§ PROBLEM REQUIREMENTS
The reply should consist solely of the lines from the one with "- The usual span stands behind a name" through the final line of the listing, copied exactly, with no pictures.

Start of INFORMATION PROVIDED

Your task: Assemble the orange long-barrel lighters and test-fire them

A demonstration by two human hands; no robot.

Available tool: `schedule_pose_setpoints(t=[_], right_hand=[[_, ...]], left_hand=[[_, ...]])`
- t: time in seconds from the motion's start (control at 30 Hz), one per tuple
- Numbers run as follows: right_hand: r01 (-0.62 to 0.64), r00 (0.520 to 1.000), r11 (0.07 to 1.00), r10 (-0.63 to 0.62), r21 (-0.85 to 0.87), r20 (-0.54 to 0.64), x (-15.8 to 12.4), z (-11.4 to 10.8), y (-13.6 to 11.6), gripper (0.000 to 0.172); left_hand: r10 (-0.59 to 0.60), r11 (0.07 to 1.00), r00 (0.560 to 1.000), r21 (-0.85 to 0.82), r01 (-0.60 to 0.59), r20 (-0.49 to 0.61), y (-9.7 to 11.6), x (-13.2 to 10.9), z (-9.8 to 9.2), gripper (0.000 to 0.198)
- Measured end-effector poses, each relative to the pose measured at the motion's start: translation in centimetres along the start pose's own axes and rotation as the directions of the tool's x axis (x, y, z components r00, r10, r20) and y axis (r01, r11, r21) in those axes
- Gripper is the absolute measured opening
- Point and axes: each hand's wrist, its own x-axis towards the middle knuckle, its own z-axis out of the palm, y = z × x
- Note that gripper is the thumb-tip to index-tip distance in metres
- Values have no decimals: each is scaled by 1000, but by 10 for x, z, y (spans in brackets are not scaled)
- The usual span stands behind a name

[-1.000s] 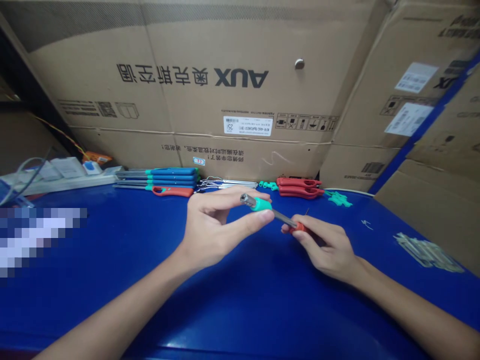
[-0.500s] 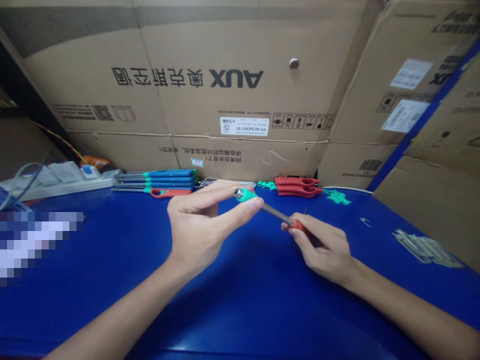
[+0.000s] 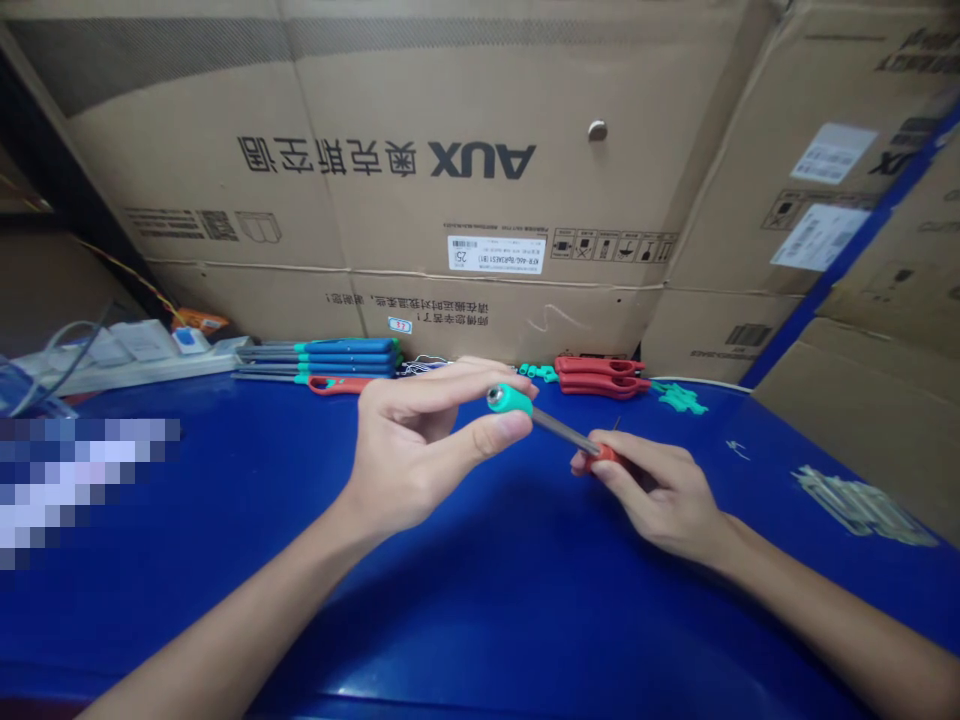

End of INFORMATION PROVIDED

§ RESPONSE TO THIS EXERCISE
- The usual span stands behind a name

[-1.000s] 
[-0.500s] 
[+0.000s] 

Nothing else goes with this output.